I was poking through Code Complete, 2nd Edition by Steve McConnell recently, after I’d handed the book to a computer science student. The book is showing its age, as good object-oriented design is better understood than it used to be, but it remains the best book on how to program well.
One thing that struck me, though, was a particularly strong statement against recursion, on page 397 (2nd Edition):
If a programmer who worked for me used recursion to compute a factorial, I’d hire someone else.
To put this in context, McConnell had just presented a few appropriate uses for recursion (quicksort and maze solving [i.e. graph searching]), and is railing against the simple examples one typically learns in computer science classes. He sees recursion as an advanced technique, which should be avoided unless it provides a clear advantage.
McConnell says recursive algorithms are harder to read. I don’t buy that; it depends on your audience. But his biggest beef is with the stack. When a function calls itself over and over again, the stack grows (keeping track of all the variables in all those function calls) and you can run out of memory, the dreaded stack overflow.
In many computer science departments, the first language you learn is Scheme, which doesn’t support iteration, so you can’t compute a factorial (or do any other kind of looping) without recursion. Scheme handles this with tail recursion elimination, where if the last thing a function does is call itself (i.e. tail recursion), the Scheme interpreter overwrites the stack frame– essentially replacing recursion with a loop.
Since most languages don’t do tail recursion elimination, and since it can be harder to write a function as tail recursive, I mostly agree with McConnell– despite my initial reaction. However, I was thinking about what makes some algorithms amenable to recursion while others are a bad idea.

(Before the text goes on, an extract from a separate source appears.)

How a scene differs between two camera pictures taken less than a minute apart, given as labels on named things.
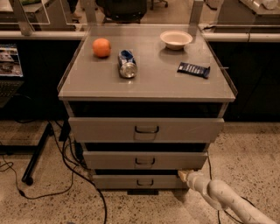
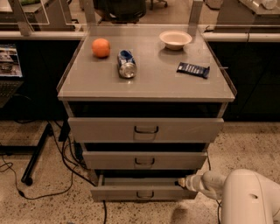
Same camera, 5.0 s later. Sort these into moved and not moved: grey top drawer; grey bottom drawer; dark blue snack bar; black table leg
Moved: grey bottom drawer
Not moved: black table leg; grey top drawer; dark blue snack bar
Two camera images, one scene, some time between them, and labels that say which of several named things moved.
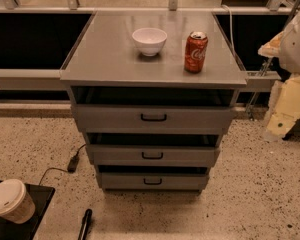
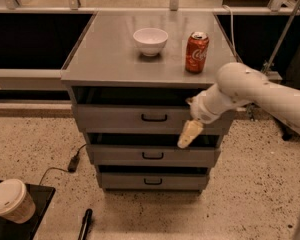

McConnell’s examples of good recursion– quicksort and graph searching– both involve branching. Most tree algorithms are recursive: one might say a tree is a recursive data structure. The recursive algorithm uses the stack to track the branching, which is cleaner than handling your own stack. (A good programmer can replace any recursive algorithm with a stack-based one.) What makes factorials different is that there’s no branching, so the stack is redundant. So we have two classes of algorithms:
- Branching algorithms, which use recursion to track which branches have been visited.
- Linear (non-branching) algorithms, which should be written in a tail-recursive manner to avoid stack overflows, or written with loops when the compiler/interpreter doesn’t support tail recursion elimination.
I should add that branching algorithms are also susceptible to stack overflows, but since the stack is providing a necessary service, it can’t be avoided with a non-recursive algorithm.
So here’s why I end up agreeing with McConnell: to properly write non-branching recursive algorithms, you must (1) write them in a tail-recursive manner, and (2) run them with tail call elimination. After you write a tail-recursive function, it’s easy to accidentally modify it to no longer be tail-recursive, and the difference can be subtle. That’s why Scala provides the tailrec
annotation: so a function that’s supposed to be tail recursive won’t compile unless Scala can apply the tail call elimination. If you need the compiler’s help to safely apply a technique, it’s an advanced technique, and shouldn’t be done lightly.